The other day, I had my first weekend on-call as an SHO. My consultant asked me the inevitable question about my career plans. I resisted the urge to stay in line with her specialty of choice, geriatrics. This has often been a tack of mine and many other trainees to facilitate smooth passage through any placement. So one case of acute confusional state, an anaphylaxis, and three stroke patients later, I decided to be honest. “Public health,” I want to keep the public healthy.
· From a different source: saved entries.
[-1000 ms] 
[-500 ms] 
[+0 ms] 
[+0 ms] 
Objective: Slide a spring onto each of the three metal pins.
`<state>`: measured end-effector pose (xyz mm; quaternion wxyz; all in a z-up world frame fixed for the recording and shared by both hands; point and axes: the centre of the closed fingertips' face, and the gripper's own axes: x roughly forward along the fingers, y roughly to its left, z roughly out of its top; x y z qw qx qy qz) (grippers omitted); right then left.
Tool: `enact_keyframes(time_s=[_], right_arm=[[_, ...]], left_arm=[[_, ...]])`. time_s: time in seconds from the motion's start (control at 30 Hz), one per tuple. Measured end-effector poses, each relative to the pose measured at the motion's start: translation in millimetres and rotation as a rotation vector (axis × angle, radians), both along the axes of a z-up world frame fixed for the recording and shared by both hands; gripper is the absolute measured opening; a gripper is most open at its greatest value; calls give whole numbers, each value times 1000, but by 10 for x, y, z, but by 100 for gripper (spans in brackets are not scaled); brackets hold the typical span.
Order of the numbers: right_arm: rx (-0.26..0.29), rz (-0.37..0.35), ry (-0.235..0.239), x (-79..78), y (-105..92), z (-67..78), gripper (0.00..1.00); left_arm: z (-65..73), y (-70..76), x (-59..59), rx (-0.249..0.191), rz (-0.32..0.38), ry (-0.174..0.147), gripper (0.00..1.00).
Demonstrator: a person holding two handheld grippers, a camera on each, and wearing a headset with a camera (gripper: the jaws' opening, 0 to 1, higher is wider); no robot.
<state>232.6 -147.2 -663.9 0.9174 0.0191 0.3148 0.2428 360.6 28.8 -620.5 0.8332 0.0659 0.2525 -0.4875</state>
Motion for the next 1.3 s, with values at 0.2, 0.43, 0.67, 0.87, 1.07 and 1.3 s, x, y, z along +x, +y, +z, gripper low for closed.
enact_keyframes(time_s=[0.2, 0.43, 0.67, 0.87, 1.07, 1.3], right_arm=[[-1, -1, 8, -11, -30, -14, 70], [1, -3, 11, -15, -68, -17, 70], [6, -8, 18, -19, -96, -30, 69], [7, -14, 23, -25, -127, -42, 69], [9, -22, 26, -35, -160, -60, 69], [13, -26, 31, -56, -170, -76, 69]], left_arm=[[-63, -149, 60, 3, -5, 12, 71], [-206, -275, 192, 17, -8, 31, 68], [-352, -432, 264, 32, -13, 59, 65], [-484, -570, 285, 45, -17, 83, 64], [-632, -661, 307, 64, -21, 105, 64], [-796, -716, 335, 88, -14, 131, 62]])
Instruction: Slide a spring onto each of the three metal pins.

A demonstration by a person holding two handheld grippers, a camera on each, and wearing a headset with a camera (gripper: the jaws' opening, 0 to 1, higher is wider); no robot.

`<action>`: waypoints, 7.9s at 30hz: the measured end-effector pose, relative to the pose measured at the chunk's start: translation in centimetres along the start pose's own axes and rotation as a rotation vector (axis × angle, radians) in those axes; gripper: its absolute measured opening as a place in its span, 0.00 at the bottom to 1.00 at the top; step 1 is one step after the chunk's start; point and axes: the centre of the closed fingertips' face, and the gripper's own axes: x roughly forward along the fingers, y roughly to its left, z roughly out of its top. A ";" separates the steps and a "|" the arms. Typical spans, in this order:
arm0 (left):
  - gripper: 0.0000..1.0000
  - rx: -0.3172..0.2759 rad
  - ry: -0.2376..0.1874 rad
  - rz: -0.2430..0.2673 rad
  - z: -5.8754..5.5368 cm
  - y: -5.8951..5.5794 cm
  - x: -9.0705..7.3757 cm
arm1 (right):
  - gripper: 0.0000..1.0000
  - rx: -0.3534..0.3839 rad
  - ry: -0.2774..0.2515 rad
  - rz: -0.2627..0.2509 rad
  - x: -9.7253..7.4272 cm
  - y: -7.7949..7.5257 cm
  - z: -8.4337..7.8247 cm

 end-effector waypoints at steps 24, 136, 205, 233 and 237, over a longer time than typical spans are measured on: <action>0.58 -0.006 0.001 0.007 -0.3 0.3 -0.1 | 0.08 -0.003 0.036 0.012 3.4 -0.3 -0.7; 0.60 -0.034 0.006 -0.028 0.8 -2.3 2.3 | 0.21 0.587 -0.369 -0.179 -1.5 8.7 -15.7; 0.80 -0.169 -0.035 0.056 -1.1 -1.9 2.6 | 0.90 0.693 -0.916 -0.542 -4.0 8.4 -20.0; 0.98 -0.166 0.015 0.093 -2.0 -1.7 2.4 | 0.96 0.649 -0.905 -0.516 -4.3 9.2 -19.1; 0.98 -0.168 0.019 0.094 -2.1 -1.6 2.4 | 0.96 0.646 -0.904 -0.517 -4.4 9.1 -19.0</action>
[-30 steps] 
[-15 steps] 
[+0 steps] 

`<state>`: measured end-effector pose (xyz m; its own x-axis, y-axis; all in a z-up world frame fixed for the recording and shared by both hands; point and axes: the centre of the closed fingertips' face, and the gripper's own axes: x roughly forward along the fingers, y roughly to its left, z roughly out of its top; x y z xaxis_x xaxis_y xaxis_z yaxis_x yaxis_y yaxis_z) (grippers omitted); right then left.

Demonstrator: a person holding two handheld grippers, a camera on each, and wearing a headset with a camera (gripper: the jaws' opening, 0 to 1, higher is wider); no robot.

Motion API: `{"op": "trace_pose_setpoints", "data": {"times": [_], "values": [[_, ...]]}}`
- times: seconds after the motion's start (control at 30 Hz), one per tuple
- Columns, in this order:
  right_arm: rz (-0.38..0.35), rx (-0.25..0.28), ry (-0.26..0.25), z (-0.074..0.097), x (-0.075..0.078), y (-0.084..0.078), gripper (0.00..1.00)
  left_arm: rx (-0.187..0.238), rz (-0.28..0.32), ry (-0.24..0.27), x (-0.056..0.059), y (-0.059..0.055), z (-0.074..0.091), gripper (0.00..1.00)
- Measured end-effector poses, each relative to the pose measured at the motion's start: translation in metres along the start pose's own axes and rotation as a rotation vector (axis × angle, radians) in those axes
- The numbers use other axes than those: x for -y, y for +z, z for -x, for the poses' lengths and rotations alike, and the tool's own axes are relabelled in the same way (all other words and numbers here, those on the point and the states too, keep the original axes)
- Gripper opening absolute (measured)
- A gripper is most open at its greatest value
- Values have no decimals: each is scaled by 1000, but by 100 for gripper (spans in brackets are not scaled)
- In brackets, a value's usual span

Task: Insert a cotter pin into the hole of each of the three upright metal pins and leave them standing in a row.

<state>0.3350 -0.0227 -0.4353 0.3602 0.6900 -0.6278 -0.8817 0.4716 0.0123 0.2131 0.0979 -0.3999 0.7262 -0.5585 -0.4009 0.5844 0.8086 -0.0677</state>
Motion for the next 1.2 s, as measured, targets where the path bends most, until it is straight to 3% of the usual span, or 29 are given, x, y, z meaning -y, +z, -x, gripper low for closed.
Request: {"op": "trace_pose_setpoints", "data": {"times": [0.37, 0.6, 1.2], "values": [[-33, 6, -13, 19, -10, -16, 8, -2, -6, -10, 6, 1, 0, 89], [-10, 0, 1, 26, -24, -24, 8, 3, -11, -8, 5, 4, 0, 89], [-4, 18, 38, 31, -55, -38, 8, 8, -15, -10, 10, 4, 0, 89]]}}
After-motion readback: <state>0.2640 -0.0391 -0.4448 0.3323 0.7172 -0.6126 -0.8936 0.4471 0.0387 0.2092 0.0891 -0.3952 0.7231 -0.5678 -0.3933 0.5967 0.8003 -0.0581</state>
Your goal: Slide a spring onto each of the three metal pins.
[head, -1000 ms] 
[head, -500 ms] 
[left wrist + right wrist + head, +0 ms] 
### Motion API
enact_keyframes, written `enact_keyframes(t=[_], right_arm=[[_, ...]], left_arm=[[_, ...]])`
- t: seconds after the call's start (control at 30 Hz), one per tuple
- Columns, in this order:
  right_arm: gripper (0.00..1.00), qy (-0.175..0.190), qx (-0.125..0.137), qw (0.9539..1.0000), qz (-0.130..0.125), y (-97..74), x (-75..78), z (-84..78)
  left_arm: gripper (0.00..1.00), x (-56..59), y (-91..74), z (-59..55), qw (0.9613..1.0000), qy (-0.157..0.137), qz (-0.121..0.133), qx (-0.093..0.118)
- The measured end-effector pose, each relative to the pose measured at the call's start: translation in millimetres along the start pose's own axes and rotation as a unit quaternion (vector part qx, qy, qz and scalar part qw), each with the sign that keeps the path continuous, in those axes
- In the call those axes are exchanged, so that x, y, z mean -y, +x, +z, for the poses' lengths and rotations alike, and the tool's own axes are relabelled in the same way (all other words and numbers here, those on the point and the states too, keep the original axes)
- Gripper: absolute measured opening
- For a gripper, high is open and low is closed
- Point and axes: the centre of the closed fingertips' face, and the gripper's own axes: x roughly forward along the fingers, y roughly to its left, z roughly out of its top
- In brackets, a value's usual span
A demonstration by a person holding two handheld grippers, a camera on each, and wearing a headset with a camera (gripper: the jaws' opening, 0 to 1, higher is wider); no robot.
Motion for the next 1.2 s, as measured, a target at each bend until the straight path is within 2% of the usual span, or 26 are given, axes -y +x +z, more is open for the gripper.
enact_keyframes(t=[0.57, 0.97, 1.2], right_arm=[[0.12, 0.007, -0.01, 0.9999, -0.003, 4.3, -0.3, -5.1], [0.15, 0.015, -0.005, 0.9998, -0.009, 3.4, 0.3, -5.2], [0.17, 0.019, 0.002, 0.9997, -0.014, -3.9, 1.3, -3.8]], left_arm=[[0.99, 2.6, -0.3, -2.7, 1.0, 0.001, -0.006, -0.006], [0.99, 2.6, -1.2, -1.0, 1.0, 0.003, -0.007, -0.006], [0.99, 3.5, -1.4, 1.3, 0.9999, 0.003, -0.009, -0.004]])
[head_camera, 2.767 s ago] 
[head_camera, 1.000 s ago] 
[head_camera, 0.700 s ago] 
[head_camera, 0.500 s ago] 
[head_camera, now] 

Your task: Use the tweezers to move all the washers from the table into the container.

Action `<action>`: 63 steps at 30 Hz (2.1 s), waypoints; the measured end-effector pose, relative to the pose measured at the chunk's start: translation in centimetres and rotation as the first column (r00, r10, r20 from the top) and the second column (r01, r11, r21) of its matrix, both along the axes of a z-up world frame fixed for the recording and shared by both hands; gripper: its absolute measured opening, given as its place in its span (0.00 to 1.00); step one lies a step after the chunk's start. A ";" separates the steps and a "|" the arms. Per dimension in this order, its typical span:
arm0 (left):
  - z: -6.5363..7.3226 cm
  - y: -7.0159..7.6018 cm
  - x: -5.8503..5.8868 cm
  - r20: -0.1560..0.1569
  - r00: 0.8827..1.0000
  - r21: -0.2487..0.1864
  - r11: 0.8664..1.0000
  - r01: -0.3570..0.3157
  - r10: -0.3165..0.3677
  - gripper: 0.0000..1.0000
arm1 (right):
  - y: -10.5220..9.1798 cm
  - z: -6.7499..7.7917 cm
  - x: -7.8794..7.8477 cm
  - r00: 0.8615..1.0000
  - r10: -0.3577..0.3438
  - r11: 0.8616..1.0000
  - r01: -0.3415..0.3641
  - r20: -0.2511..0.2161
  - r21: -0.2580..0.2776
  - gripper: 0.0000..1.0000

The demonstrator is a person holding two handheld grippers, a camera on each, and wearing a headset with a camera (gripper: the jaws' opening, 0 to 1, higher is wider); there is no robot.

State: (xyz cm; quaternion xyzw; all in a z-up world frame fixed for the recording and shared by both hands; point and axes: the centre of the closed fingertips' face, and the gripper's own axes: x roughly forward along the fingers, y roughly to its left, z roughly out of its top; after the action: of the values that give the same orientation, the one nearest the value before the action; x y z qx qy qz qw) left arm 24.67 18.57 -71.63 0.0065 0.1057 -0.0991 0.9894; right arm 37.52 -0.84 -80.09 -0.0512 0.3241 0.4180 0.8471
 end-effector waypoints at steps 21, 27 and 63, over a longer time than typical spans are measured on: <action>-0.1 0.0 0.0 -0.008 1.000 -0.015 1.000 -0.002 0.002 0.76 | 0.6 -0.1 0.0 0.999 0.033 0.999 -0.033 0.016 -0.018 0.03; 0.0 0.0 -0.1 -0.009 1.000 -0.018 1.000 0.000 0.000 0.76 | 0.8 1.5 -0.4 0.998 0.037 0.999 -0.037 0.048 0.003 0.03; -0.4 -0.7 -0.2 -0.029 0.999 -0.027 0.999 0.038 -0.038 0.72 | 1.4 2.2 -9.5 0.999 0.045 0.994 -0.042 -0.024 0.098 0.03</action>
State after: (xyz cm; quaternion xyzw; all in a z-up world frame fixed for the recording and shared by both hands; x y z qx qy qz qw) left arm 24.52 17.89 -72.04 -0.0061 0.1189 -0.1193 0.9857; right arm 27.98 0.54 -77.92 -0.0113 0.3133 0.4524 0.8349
Perhaps it wasn’t the most appropriate setting after seeing five medical emergencies. But even though I didn’t quite see what was wrong with public health, my consultant certainly did. “Well it just sounds like you don’t know what you want to do.” The words stung, but I’ve had worse; “You’re not a real doctor if you’re in public health,” or “Well I suppose you’re lucky because that isn’t very competitive,” or even “Are there doctors in public health?” The comedy duo Amateur Transplants have even dedicated an entire song to the mysteries of public health. To say that public health is stigmatised in the medical arena would be an understatement.
There is support in my corner. For the London Deanery, competition ratios for “public holiday” make it one of the more competitive specialties to get into at specialty level. That’s at least one plus. So I’m not the only one who’s clocked onto this supposedly crazy idea. Call me old fashioned but I don’t see what’s wrong with being able to help a lot of people at once. I certainly don’t feel like a sell out, but my colleagues have other ideas. I wonder if it matters what other people think, as long as you’re happy. A recent study into medical student opinions about career choices ranks public health highly for lifestyle friendliness, but low for prestige in relation to other medical specialties. There seems to be a general feeling of distaste, and that gently empathetic frown I get when I disclose my intentions sums it up quite well.
What’s more disconcerting is that even some public health supporters have tried to rain on my parade, “Well have you really looked into it properly? Most people are very senior in other training before they decide to go into public health. Take me for example; I’ve already got my MRCP…”
That’s great, but I’m not most people. And what’s wrong with being decisive?
Okay, I’m not the most decisive of people. I’ve gone through multiple medical career transitions, but I think this one’s a keeper. Training should allow us to decide early if we’re ready and spend time browsing if we aren’t, as suggest the results of a recent prospective cohort study. I’ve done my homework, and in all honesty, if I hadn’t really got stuck in with many different career choices, I wouldn’t have been sure that public health is the one for me.
You need only listen to the news for five minutes before you hear about a public health issue; most recently the BP oil spill, floods in Pakistan, and the ongoing conflict in Iraq. And even on our doorstep, who of us hasn’t seen someone with COPD, or a stroke, or an MI. Those are all potentially preventable diseases, but make up a large proportion of our clinical caseload. I’ve seen a number of my colleagues and seniors complain about the lack of clinical insight that non medically minded managers and NHS workers have into the trials and tribulations of being a doctor. I’ve also seen the same people moan about how busy (or un-busy) their rotas are, and battle with the EWTD for training opportunities. I would’ve thought it would be a good thing for a medic to infiltrate the managerial camp, but apparently not.
“So… doesn’t that mean you won’t see any patients?” people ask. This is one of the unfortunate downsides of public health. The majority of time of medical school was spent getting my clinical knowledge up to scratch, and true, the clinical aspect is what most medics want out of their careers. I can understand how this would be a deal-breaker for some, and I respect that. Some would argue that real action only comes from cutting someone’s abdomen open, or putting out a crash call on someone who’s ECG shows ventricular fibrillation. Yes, these are shocking situations, but what’s more shocking is the power that we as doctors have to change the structure in which we provide care and subsequently the health of the population as a whole. And let’s not forget opportunities to work all over the world for different NGOs. Public health is multispecialist, so you’re likely to find something that piques your interest.
A career in public health could give me a career that will develop in ways I can’t even begin to imagine. I think my predilection for multiple projects and seemingly unrelated but deeply connected interests might finally find a home. Isn’t it normal to try something a bit different and like it? Life seems too short not to.
Esohe Omoregie is a foundation year 2 doctor in public health at East Kent University Hospitals.